Amended Law Gives Impunity to Intelligence Agencies
November 16, 2007
The military is Pakistan’s principal human rights abuser and the use of torture by its intelligence agencies is widespread and well-documented. Granting it legal authority to detain, interrogate and try its opponents amounts to throwing them to the lions and providing license for repression and torture.
Brad Adams, Asia director at Human Rights Watch.

(New York) - The Pakistan government should immediately withdraw amendments to the country’s Army Act which give wide-ranging powers to the military, including the power to arrest, detain and try any civilian, Human Rights Watch said today.

“The military is Pakistan’s principal human rights abuser and the use of torture by its intelligence agencies is widespread and well-documented,” said Brad Adams, Asia director at Human Rights Watch. “Granting it legal authority to detain, interrogate and try its opponents amounts to throwing them to the lions and providing license for repression and torture.”

The law was amended by General Pervez Musharraf through presidential decree on November 10, a week after he suspended the constitution and unleashed a crackdown on the country’s judiciary, lawyers, human rights activists and opposition political activists.

Under the amendment to the 1952 Army Act, the military can now try civilians for a wide range of offenses previously under the purview of the country’s judiciary.
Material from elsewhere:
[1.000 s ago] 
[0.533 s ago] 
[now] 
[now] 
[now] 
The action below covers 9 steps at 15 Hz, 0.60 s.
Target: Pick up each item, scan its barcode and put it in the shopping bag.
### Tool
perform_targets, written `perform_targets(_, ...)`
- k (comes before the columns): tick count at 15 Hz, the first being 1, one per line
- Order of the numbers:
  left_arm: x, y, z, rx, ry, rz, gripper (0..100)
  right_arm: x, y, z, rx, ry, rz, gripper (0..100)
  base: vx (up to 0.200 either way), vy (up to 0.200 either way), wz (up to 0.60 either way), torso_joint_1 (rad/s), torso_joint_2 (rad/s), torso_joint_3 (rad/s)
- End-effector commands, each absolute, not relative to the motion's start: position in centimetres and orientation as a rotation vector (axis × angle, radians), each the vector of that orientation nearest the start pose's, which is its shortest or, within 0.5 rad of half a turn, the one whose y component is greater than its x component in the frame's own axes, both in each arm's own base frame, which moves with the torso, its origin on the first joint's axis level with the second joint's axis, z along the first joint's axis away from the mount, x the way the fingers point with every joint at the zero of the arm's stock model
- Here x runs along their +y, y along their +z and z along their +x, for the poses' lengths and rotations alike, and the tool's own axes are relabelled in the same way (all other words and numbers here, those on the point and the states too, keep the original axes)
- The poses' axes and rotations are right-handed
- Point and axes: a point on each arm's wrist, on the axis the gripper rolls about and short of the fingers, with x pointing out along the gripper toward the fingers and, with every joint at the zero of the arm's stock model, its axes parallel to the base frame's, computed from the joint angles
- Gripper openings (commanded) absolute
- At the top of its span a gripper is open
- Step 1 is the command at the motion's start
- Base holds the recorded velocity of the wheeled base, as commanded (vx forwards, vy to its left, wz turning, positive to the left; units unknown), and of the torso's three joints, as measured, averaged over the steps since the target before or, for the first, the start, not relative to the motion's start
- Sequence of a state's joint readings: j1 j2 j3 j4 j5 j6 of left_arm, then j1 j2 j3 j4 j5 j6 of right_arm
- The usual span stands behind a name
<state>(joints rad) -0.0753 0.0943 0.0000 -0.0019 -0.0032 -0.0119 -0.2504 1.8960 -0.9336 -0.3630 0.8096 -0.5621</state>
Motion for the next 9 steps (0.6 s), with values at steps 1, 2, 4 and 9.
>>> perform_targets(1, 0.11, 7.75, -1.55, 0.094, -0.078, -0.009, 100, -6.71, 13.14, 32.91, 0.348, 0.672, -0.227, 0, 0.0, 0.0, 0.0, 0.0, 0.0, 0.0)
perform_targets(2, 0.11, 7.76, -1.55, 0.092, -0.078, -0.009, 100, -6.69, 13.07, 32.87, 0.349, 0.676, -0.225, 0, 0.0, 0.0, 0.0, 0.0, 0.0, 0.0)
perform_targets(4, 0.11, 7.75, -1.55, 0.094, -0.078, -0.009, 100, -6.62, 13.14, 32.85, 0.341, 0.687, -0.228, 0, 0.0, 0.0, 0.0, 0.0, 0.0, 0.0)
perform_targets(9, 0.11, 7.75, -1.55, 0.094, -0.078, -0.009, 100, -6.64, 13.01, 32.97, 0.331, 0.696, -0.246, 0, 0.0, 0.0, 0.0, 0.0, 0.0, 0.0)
These include offenses punishable under: the Explosive Substances Act, 1908; Prejudicial conduct under the Security of Pakistan Act, 1952; the Pakistan Arms Ordinance, 1965; the Prevention of Anti-National Activities Act, 1974; the Anti-terrorism Act, 1997; and several sections of the Pakistan Penal Code. For example, civilians can be tried in military courts for acts of treason, sedition and less specific offenses such as “giving statements conducive to public mischief.”

Trials of civilians conducted by special military courts under the amended law will not be public, investigations will be conducted by military officers, and rules of evidence and procedures laid out for constitutional trials will not apply. It is increasingly recognized under international human rights laws that the trial of civilians by military courts should be very exceptional and only occur under conditions that genuinely afford full due process.

The amendment will take effect retrospectively from January 2003, in effect sanctioning impunity of the army for detaining and “disappearing” people.

“This change in the law is a brazen attempt by the Pakistani military to avoid accountability for its widespread abuses,” said Adams. “By backdating the legal change, Musharraf is trying to conveniently kill cases pending before the Supreme Court concerning the ‘disappearances’ and torture of hundreds of his opponents.”

Before Musharraf effectively took control of the Supreme Court, it was investigating some 600 cases of “disappearances.” While some of these cases concerned terrorism suspects, many involved political opponents of the government. The Supreme Court, headed by Chief Justice Iftikhar Mohammad Chaudhry, publicly stated that it had overwhelming evidence that Pakistan’s intelligence agencies were detaining terror suspects and other opponents and repeatedly urging the authorities to free such individuals or process them through the legal system. In response to pressure from the Supreme Court, scores of those who “disappeared” were freed.

“Having ousted the judiciary and with it any hope for the rule of law, Musharraf is now moving to institutionalize repression by Pakistan’s intelligence agencies, particularly, the military’s feared Inter-Services Intelligence agency,” said Adams.

Human Rights Watch urged Pakistan to restore its legitimate judiciary headed by Chief Justice Chaudhry and to work toward meeting internationally accepted fair trial standards.

Human Rights Watch reiterated its call for the release of all detainees and an immediate return to constitutional rule in Pakistan.